Fu Ron ad accorgersene. Stavano festeggiando il suo compleanno, nell'usuale festa a sorpresa che lei ed Harry si prendevano la briga di organizzargli tutti gli anni e, mentre si ingozzava con la propria porzione di torta, radunò una piccola folla di amici e familiari alla finestra. Ginny, uscendo dalla camera da letto e mollando al marito il piccolo James, ordinandogli di fargli fare il ruttino, chiese a gran voce cosa stessero guardando di tanto interessante e, Charlie, le spiegò che un tizio strano stava fissando da tempo l'interno dell'appartamento.

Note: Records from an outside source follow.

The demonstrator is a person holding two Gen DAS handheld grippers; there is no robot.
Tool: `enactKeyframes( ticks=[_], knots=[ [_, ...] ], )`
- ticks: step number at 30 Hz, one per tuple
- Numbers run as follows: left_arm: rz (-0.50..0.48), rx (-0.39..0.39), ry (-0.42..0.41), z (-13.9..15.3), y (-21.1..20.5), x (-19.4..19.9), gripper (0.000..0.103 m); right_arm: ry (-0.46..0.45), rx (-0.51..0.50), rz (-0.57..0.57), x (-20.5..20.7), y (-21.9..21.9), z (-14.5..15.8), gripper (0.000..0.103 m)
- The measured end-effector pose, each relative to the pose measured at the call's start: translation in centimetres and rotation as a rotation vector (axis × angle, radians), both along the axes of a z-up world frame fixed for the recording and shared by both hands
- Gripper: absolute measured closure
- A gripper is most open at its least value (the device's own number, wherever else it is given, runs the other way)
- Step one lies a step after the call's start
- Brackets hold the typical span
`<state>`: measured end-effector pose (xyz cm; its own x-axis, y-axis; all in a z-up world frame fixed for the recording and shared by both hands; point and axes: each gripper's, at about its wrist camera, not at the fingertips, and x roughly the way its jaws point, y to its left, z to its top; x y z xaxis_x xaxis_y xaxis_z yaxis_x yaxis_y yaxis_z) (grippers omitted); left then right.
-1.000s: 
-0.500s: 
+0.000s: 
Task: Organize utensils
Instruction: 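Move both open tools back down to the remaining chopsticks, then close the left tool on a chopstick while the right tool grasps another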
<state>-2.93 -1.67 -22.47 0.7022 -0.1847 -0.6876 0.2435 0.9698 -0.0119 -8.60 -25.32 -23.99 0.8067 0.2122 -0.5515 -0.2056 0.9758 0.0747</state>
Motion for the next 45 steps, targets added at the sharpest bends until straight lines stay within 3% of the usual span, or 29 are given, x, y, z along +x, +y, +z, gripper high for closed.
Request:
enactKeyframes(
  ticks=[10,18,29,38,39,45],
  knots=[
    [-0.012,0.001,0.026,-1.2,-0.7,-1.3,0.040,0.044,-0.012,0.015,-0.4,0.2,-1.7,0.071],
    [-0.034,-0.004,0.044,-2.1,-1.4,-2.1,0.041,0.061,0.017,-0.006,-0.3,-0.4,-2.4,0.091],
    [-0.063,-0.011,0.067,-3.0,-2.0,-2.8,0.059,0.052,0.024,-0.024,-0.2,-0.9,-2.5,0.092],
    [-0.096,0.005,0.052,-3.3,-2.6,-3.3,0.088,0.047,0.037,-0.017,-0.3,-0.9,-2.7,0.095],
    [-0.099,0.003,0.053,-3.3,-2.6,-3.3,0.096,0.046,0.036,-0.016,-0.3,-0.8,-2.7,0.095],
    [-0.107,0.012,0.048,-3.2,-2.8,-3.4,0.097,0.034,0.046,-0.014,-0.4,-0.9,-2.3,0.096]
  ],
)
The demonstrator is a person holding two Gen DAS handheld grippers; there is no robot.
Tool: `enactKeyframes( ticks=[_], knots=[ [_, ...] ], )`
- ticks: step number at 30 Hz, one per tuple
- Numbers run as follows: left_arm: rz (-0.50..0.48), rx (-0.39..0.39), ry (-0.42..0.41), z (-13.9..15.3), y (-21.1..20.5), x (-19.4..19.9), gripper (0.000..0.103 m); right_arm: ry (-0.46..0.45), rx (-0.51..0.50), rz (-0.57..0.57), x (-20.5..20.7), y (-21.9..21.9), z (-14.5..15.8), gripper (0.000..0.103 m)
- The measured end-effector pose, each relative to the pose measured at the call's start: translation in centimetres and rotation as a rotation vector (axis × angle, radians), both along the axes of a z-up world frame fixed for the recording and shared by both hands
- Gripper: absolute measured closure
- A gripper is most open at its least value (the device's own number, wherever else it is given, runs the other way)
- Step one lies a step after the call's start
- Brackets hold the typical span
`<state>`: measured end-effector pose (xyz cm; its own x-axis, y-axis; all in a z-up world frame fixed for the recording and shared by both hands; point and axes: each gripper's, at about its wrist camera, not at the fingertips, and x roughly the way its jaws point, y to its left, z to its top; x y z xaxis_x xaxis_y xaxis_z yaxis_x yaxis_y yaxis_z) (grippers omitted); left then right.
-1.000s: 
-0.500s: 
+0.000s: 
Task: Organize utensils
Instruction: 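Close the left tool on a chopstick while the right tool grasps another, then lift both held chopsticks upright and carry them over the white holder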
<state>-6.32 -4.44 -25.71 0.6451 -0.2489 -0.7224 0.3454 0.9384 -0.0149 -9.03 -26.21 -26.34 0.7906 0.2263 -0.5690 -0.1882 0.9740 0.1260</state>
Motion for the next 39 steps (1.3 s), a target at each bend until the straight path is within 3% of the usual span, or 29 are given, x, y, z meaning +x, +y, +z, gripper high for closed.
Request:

Hermione lasciò cadere in terra il proprio piatto e li invitò a togliersi di là, ricevendo indietro dei netti rifiuti: era diventata una lotta di resistenza e, l'unica che non voleva saperne di unirsi al gruppo, era lei.

Poi, con la fine della burrobirra, era finita anche la festa. Lei aveva sistemato tutto e, con la coda dell'occhio, aveva visto che lui era ancora lì: impiegò diversi minuti a decidersi ed alla fine, con passo malfermo, s'era avvicinata alla vetrata, poggiando una mano aperta sulla superficie liscia e fredda del vetro. Distinse l'ombra del suo braccio che si alzava, imitandola in quel gesto, ed immaginò le sue labbra distendersi in un sorriso.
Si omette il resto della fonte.